Nas eleições legislativas do ano passado, as despesas com comerciais ficaram em US$ 2,3 bilhões, também recordes. Em 2008, quando Obama foi eleito, foram US$ 2 bilhões. A Moody's projetou os gastos de campanha para estimar o quanto elas vão favorecer os balanços das empresas de comunicação. Ao contrário do Brasil, que tem o horário eleitoral gratuito, os comerciais políticos são pagos nos EUA.


As eleições acontecem só em novembro de 2012, mas os candidatos já estão se movimentando para levantar dinheiro. Obama registrou sua candidatura precocemente em abril porque assim fica legalmente autorizado a pedir doações. Algumas estimativas indicam que ele poderá ultrapassar US$ 1 bilhão neste ano, superando os mais de US$ 750 milhões da disputa anterior, embora os organizadores da campanha de Obama neguem objetivo tão ambicioso.


Os pré-candidatos republicanos também já estão levantando dinheiro. Mas adespesa só deve se acelerar mesmo no fim do ano, quando os candidatos republicanos devem lançar as suas campanhas publicitárias em Iowa, tradicionalmente o primeiro Estado a promover as suas eleições primárias - e que costuma ter influência nas disputas que ocorrerão em seguida nos demais Estados.


Em 2008, foram investidos US$ 35 milhões em comerciais nas primárias de Iowa, muito para um Estado relativamente pequeno. Desta vez, os gastos devem ser um pouco menores porque não deverá haver disputa no lado democrata, já que Obama é dado como candidato certo. Em 2010, o Estado com mais gastos em comerciais eleitorais foi a Califórnia, com US$ 300 milhões, seguido de Nova York, com US$ 200 milhões.


Os números tendem a ser ainda maiores neste ano por causa de uma decisão da Suprema Corte do início de 2010 que derrubou os limites para as doações feitas por empresas e por sindicatos. Esse julgamento também pavimentou o caminho para doações anônimas feitas por meio de um tipo especial de associação.


"Não sabemos de onde vem o dinheiro", disse ao Valor Randy Barrett, do Center for Public Integrity, uma organização que vigia contribuições de campanha, falando em caráter pessoal. "Serão milhões de dólares por meio desse caminho."

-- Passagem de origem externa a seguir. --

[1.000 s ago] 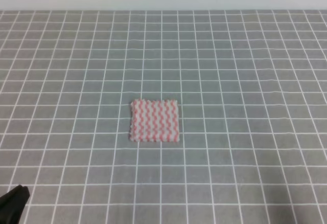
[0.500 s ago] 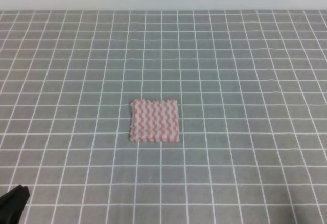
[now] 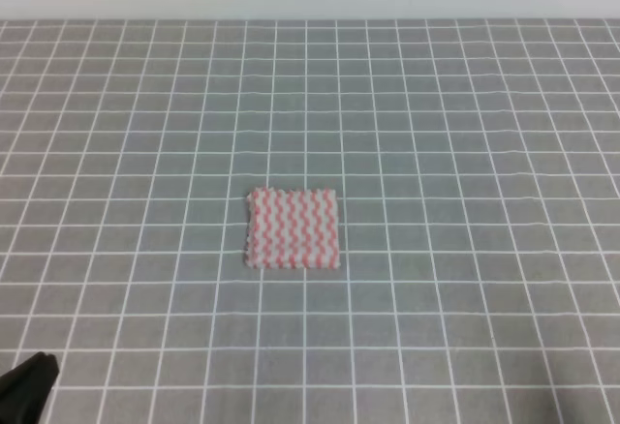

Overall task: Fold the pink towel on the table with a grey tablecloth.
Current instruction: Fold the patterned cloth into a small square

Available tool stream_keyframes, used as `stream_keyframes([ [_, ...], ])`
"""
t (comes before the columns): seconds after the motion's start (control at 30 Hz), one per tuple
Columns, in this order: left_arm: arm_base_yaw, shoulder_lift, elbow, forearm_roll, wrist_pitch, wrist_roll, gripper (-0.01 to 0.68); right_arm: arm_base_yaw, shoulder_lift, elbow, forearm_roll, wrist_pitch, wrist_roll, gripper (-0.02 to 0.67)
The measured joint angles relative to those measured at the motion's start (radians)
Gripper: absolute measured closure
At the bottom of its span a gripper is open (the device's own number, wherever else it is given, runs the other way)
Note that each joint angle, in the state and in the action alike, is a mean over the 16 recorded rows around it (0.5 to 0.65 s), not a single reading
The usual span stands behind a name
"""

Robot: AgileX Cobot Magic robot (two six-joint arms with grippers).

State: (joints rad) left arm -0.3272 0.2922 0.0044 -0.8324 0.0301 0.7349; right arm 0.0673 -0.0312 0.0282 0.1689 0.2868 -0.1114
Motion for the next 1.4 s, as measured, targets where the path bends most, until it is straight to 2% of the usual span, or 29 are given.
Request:
stream_keyframes([
  [0.2, -0.011, -0.004, 0.000, 0.026, -0.008, -0.016, 0.677, 0.000, 0.000, 0.000, 0.000, 0.000, 0.000, 0.664],
  [0.37, 0.007, -0.038, 0.000, 0.140, -0.002, -0.110, 0.677, 0.000, 0.000, 0.000, 0.000, 0.000, 0.000, 0.664],
  [0.5, 0.051, -0.101, 0.000, 0.277, 0.026, -0.228, 0.677, 0.000, 0.000, 0.000, 0.000, 0.000, 0.000, 0.664],
  [0.8, 0.199, -0.262, 0.000, 0.536, 0.180, -0.458, 0.677, 0.000, 0.001, -0.001, 0.000, 0.001, 0.000, 0.664],
  [1.03, 0.268, -0.309, 0.000, 0.565, 0.288, -0.481, 0.676, 0.000, 0.003, -0.004, 0.001, 0.003, 0.000, 0.664],
  [1.4, 0.280, -0.308, 0.000, 0.568, 0.329, -0.481, 0.676, -0.001, 0.005, -0.007, 0.001, 0.006, 0.000, 0.664],
])
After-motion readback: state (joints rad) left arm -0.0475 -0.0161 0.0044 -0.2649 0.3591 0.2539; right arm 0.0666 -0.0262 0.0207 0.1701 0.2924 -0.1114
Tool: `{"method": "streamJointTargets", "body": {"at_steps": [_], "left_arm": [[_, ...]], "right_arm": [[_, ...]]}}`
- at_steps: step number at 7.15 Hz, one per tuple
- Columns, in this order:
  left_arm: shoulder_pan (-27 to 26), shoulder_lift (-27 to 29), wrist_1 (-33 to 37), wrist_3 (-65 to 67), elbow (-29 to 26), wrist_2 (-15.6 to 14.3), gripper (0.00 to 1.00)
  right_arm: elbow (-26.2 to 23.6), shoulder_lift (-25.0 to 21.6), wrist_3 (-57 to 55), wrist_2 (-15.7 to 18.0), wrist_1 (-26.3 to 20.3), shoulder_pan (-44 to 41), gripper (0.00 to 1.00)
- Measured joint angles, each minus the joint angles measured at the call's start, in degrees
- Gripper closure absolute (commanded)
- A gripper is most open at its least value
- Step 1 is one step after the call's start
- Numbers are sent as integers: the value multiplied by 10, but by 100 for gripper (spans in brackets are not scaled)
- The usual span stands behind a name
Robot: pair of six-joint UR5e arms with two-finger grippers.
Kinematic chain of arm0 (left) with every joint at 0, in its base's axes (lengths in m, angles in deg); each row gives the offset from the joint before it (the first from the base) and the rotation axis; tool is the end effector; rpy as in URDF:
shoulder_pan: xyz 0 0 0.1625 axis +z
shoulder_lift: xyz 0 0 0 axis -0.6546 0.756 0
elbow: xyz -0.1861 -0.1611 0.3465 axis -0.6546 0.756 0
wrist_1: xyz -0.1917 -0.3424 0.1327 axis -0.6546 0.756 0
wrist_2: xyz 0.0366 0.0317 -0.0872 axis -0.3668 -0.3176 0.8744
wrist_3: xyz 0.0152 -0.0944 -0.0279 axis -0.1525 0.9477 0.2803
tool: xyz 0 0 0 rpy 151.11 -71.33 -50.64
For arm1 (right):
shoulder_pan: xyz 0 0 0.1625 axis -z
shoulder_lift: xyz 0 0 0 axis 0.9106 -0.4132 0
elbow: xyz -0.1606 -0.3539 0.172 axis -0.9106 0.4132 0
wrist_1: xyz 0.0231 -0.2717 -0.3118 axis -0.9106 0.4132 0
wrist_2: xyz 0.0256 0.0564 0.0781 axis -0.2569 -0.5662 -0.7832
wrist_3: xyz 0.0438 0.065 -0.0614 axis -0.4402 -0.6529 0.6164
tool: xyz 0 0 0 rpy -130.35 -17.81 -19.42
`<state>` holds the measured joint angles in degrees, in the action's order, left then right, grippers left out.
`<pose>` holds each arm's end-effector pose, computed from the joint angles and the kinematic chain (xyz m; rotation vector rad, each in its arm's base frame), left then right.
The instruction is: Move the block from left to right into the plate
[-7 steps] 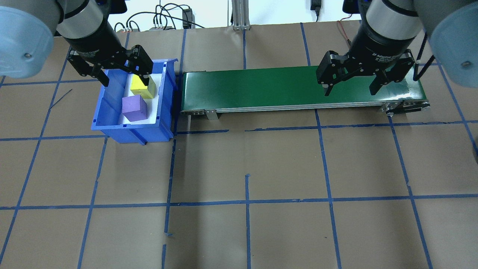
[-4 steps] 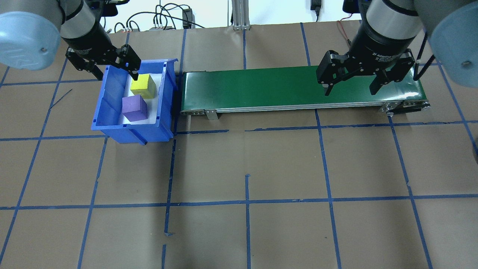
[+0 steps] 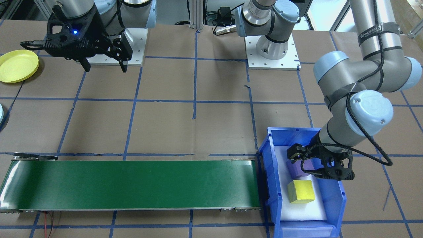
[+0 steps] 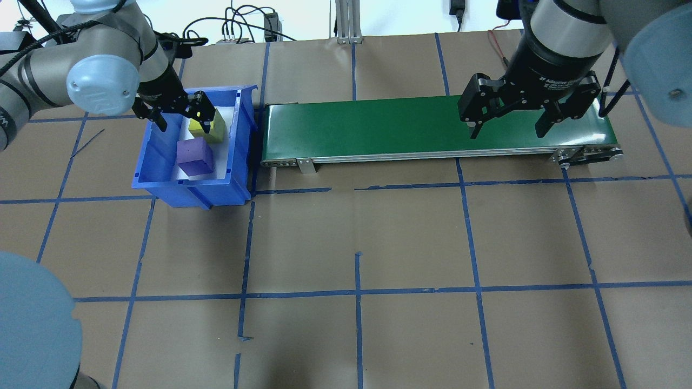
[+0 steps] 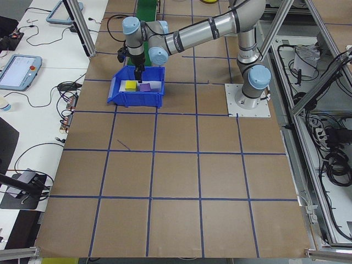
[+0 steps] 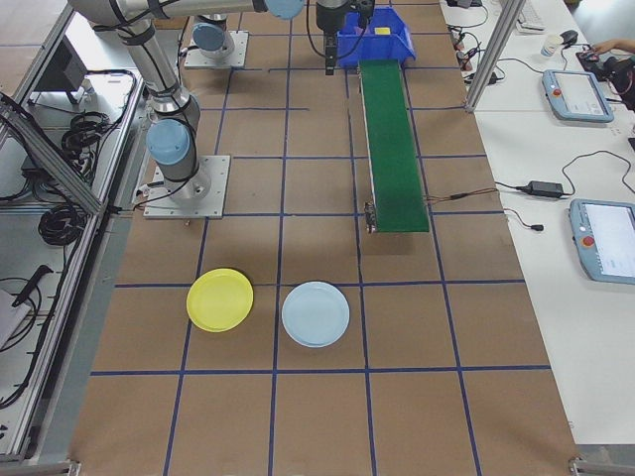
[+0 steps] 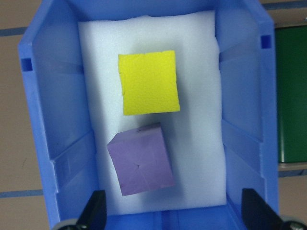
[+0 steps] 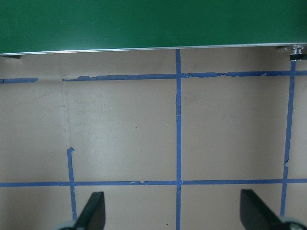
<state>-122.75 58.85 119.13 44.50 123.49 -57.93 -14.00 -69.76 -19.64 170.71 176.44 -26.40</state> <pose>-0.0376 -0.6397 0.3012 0.1023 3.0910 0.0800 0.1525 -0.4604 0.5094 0.0196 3.1103 -0.0155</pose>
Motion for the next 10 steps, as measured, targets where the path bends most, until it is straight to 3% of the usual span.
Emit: {"method": "streamJointTargets", "body": {"at_steps": [5,6,7,8,10], "left_arm": [[2,22,-17,27,40,-7,2],[5,29,-27,27,41,-7,17],[7,33,-33,28,42,-6,51],[8,35,-36,27,42,-7,71],[8,26,-37,27,32,-5,72]], "right_arm": [[0,0,0,0,0,0,0],[0,0,0,0,0,0,0],[-1,0,0,0,0,0,0],[-1,-1,0,0,0,0,0],[-1,-1,0,0,0,0,0]]}}
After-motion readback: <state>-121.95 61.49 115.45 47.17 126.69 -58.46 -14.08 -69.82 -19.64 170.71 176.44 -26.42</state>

De forma geral, os Republicanos são vistos como os que mais se beneficiam com as regras mais frouxas para as contribuições corporativas, pois o partido em geral tem uma agenda mais alinhadas com os interesses das empresas. Os sindicatos, por outro lado, contribuem pesado para as campanhas dos candidatos democratas. E Obama, como costuma ocorrer com os candidatos democratas no poder, também tem forte apelo junto ao empresariado.


Obama já organizou perto de 30 jantares e outros eventos para levantar dinheiro. Neles, os convidados pagam um ingresso para ouvir o presidente. Há duas semanas, Obama foi a dois eventos num mesmo hotel em Washington. Num deles, 80 simpatizantes da associação Americanos em Apoio a uma Forte Relação EUA-Israel pagaram ingressos com preços entre US$ 25 mil e US$ 36 mil. Outro grupo, com cem pessoas, pagou entre US$ 10 mil e US$ 36 mil. Apenas nesse dia Obama levantou pelo menos US$ 3 milhões.


Em 2002, a campanha de Obama foi impulsionada pelas pequenas contribuições feitas por cidadãos na internet, e nessa eleição ele tenta manter a imagem de que é um candidato independente dos grandes doadores. Na última semana, foi lançada uma campanha de arrecadação em que simpatizantes contribuem com US$ 5 e disputam em sorteio um lugar num jantar com o presidente.


Do lado republicano, um dos principais arrecadadores de fundos é Karl Rove, que assessorou o ex-presidente George W. Bush. Ele mantém organismos que recebem doações não identificadas. Um deles, o American Crossroads, definiu uma meta deUS$ 120 milhões para essas eleições. Os democratas passaram a criar organismos semelhantes.


"É simplesmente impressionante quanto custa para disputar uma eleição", afirma Barrett. "Todo esse dinheiro está sendo doado por grupos de interesse que querem algo em troca."